**TASK OBJECTIVE**
What is needed is an exact copy of the lines in the listing below, from the one with "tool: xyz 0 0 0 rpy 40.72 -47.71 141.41" up to and including the one with "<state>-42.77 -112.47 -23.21", with no other lines.

**DATA TO EXAMINE**
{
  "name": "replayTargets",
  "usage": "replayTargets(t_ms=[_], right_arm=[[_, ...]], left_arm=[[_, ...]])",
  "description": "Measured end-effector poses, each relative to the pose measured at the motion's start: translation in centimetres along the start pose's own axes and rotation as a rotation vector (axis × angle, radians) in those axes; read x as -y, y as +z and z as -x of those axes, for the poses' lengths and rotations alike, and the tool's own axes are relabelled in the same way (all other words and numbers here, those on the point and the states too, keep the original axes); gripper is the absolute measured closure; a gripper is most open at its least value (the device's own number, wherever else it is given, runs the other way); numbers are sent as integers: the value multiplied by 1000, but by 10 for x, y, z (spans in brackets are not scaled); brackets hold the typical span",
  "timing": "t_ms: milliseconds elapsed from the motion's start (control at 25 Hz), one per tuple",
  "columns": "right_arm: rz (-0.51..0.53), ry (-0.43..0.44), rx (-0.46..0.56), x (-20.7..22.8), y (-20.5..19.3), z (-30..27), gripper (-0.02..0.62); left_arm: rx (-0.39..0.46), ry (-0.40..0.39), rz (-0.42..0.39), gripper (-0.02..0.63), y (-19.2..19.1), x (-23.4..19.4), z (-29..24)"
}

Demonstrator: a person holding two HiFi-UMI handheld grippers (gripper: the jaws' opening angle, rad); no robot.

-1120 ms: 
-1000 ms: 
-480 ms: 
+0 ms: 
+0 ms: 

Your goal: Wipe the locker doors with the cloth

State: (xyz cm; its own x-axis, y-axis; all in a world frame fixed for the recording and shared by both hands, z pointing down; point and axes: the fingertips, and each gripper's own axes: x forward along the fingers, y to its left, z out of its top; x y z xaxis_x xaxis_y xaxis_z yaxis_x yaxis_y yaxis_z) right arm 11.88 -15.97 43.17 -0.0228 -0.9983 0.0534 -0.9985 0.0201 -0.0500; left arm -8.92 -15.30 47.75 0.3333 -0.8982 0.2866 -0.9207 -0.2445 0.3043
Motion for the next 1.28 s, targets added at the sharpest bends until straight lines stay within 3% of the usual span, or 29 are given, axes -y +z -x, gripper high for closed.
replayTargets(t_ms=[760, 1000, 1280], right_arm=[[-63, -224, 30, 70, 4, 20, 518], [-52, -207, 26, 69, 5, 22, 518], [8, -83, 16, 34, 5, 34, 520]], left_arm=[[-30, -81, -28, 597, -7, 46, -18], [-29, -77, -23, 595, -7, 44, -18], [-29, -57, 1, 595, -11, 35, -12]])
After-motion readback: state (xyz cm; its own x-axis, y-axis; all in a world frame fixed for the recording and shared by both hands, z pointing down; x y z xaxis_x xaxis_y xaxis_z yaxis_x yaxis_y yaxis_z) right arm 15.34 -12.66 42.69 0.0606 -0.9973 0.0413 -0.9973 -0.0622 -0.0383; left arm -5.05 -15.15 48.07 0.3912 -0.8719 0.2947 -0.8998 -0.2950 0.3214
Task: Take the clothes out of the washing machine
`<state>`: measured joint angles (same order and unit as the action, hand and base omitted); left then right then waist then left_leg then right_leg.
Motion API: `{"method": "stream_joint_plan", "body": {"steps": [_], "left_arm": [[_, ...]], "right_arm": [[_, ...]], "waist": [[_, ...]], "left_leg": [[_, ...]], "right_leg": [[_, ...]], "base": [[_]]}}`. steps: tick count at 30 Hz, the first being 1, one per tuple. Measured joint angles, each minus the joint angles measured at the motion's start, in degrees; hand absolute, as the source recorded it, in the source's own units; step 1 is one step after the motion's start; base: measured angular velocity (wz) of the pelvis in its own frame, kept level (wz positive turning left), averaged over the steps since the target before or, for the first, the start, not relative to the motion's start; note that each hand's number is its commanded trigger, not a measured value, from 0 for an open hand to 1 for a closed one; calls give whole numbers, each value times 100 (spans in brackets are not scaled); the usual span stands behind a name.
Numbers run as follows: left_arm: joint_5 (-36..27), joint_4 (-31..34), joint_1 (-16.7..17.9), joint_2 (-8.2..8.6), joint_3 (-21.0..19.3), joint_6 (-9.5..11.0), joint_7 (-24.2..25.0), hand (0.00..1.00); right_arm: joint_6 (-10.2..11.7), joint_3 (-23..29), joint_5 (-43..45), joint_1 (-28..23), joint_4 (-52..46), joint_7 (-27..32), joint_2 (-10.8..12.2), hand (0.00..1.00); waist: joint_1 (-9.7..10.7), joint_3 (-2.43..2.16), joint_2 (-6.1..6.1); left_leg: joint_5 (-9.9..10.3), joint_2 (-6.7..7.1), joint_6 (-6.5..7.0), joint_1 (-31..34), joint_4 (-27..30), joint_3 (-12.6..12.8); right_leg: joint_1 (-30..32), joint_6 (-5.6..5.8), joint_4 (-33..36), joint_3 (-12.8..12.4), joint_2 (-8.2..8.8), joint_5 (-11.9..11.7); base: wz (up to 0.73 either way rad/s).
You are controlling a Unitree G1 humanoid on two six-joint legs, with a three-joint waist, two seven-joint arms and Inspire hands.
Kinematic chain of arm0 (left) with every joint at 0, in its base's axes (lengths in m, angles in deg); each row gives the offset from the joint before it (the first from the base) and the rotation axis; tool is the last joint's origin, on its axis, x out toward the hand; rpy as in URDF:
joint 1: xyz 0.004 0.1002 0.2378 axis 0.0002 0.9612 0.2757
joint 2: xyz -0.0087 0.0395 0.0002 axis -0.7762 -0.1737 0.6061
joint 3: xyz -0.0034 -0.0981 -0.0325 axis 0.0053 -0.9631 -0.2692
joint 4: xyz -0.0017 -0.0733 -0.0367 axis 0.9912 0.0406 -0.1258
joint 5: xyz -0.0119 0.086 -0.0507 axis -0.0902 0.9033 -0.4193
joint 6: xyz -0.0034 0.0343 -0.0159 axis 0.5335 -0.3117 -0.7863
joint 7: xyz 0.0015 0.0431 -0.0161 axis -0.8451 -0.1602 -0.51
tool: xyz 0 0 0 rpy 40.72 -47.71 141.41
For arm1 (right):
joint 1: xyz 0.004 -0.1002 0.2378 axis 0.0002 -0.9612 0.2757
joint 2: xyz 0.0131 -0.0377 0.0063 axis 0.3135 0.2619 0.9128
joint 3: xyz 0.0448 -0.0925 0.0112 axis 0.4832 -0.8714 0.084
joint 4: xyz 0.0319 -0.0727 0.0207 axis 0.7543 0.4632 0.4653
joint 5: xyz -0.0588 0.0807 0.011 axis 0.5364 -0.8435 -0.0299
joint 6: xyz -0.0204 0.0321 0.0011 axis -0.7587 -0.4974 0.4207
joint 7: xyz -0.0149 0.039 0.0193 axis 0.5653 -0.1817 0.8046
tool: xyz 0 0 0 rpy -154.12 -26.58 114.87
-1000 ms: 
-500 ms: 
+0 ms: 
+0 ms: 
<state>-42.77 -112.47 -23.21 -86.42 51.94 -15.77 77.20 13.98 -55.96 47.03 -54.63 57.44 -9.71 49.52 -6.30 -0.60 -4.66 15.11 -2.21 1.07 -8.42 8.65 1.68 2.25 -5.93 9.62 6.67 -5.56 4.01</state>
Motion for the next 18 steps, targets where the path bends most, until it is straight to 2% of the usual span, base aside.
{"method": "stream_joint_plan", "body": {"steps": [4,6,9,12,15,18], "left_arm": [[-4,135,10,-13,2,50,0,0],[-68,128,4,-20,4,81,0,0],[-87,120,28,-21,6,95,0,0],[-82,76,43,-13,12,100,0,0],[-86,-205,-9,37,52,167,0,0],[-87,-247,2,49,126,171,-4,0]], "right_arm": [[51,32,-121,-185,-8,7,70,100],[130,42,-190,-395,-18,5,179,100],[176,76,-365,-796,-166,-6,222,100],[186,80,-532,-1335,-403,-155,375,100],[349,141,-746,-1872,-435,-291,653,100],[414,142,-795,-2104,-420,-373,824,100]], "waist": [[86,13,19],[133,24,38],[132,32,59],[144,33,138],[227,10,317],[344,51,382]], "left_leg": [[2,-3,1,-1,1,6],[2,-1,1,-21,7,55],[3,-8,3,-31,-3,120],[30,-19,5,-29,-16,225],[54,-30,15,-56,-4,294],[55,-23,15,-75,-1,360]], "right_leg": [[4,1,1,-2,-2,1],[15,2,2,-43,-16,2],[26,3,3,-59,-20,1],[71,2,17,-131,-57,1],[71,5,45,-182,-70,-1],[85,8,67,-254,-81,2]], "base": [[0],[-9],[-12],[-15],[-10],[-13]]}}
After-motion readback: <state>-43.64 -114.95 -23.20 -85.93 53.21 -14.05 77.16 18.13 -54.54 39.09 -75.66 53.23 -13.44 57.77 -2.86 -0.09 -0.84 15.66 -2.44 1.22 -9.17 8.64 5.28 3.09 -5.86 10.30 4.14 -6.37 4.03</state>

**OUTPUT**
tool: xyz 0 0 0 rpy 40.72 -47.71 141.41
For arm1 (right):
joint 1: xyz 0.004 -0.1002 0.2378 axis 0.0002 -0.9612 0.2757
joint 2: xyz 0.0131 -0.0377 0.0063 axis 0.3135 0.2619 0.9128
joint 3: xyz 0.0448 -0.0925 0.0112 axis 0.4832 -0.8714 0.084
joint 4: xyz 0.0319 -0.0727 0.0207 axis 0.7543 0.4632 0.4653
joint 5: xyz -0.0588 0.0807 0.011 axis 0.5364 -0.8435 -0.0299
joint 6: xyz -0.0204 0.0321 0.0011 axis -0.7587 -0.4974 0.4207
joint 7: xyz -0.0149 0.039 0.0193 axis 0.5653 -0.1817 0.8046
tool: xyz 0 0 0 rpy -154.12 -26.58 114.87
-1000 ms: 
-500 ms: 
+0 ms: 
+0 ms: 
<state>-42.77 -112.47 -23.21 -86.42 51.94 -15.77 77.20 13.98 -55.96 47.03 -54.63 57.44 -9.71 49.52 -6.30 -0.60 -4.66 15.11 -2.21 1.07 -8.42 8.65 1.68 2.25 -5.93 9.62 6.67 -5.56 4.01</state>

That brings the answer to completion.